Re: SCSI hangs w/SuperMicro 6010H

2001-07-11 Thread Dave Cornejo

I have gotten this system to boot with a current SMP kernel from as
late as mid-September 2000, and am working on stabilising the system
so that I can try later versions.

It seems that all the working versions don't use Ultra-160 (I'm not
sure when this hit the tree) - could the problem have been introduced
when support was added?

thanks,
dave c

-- 
Dave Cornejo @ Dogwood Media, Fremont, California (also [EMAIL PROTECTED])
  There aren't any monkeys chasing us... - Xochi

To Unsubscribe: send mail to [EMAIL PROTECTED]
with unsubscribe freebsd-current in the body of the message



Re: SCSI hangs w/SuperMicro 6010H

2001-06-26 Thread Justin T. Gibbs

John Baldwin wrote:
 Hrmm, perhaps you are getting an interrupt storm from ahc.  Ok, try
 this: find the ahc driver's interrupt handler, and add a printf.
 Then see if the printf fires while the machine is hung.

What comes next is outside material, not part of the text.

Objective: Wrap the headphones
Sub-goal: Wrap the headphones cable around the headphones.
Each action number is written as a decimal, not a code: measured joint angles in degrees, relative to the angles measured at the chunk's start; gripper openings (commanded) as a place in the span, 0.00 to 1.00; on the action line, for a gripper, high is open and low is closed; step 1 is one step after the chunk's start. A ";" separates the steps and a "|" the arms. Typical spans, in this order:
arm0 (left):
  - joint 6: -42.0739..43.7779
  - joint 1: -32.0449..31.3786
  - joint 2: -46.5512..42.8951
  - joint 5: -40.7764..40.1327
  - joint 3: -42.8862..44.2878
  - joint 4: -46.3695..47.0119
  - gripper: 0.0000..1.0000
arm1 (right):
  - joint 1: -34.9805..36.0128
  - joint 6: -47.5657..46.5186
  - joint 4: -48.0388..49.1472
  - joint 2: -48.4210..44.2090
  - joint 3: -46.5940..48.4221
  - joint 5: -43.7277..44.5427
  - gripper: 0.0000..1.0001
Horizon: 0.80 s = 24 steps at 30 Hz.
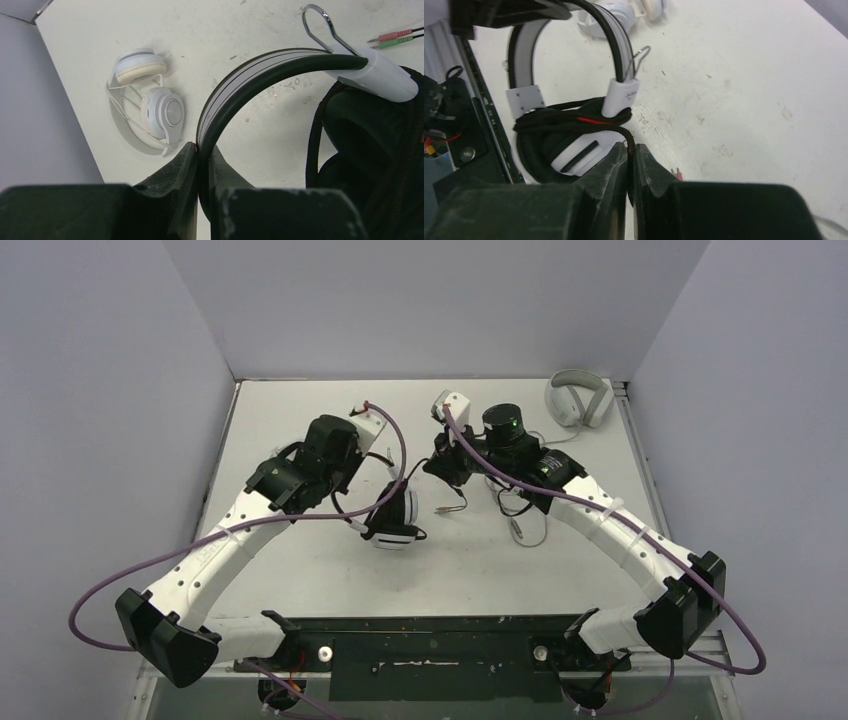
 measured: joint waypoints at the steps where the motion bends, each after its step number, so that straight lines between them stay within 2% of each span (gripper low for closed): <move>1: -0.33 0.00 0.37 0.68 0.66 -0.98 0.00 | -0.31 0.02 -0.17 0.24 -0.28 0.81 0.03; 3: -1.66 -0.04 1.22 2.47 2.58 -3.26 0.00 | -0.94 0.11 0.33 0.31 -2.14 2.84 0.10; 12: -12.24 -0.11 3.10 11.87 11.69 -10.16 0.00 | -3.58 2.86 6.91 0.13 -10.84 5.01 0.16; 15: -15.87 -0.09 4.31 14.82 15.82 -12.02 0.00 | -4.09 3.43 11.69 -1.03 -14.23 4.59 0.31; 24: -26.62 0.52 5.01 27.47 26.08 -14.62 0.00 | -6.69 5.79 26.40 -8.92 -27.85 1.79 0.60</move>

Ok, I put a printf in ahc_handle_seqint() and ahc_handle_scsiint().

That won't catch all interrupts.  Most notably, you won't know
if commands are completing.  Command completions are much more
prevalent than sequencer or scsi interrupts.

My current (freshly cvsupped sources) kernel with the printf()s in it
is pretty consistent in it's behavior: with SMP it hangs soon after
the 15 second SCSI delay and keystrokes will not cause it to continue
to boot.

The order that they print out on the screen is this:

message Waiting 15 seconds for SCSI devices to settle

(approximately 15 second delay)

26 times scsiint called with intstat = 0x4, status0 = 0, status = 0x88
  (SELTO  BUSFREE?)

So 26 of the 30 possible target ID positions on the controller are
empty.

2 times seqint called with instat = 0x71 (BAD_STATUS?)

Two commands returned status other than 0 - most likely check condition.

36 times seqint called with intstat = 0x61 (HOST_MSG_LOOP?)

We negotiated transfer settings with some devices.

These all seem quite normal.

--
Justin

To Unsubscribe: send mail to [EMAIL PROTECTED]
with unsubscribe freebsd-current in the body of the message



Re: SCSI hangs w/SuperMicro 6010H

2001-06-26 Thread Dave Cornejo

Justin T. Gibbs wrote:
 John Baldwin wrote:
  Hrmm, perhaps you are getting an interrupt storm from ahc.  Ok, try
  this: find the ahc driver's interrupt handler, and add a printf.
  Then see if the printf fires while the machine is hung.
 
 Ok, I put a printf in ahc_handle_seqint() and ahc_handle_scsiint().
 
 That won't catch all interrupts.  Most notably, you won't know
 if commands are completing.  Command completions are much more
 prevalent than sequencer or scsi interrupts.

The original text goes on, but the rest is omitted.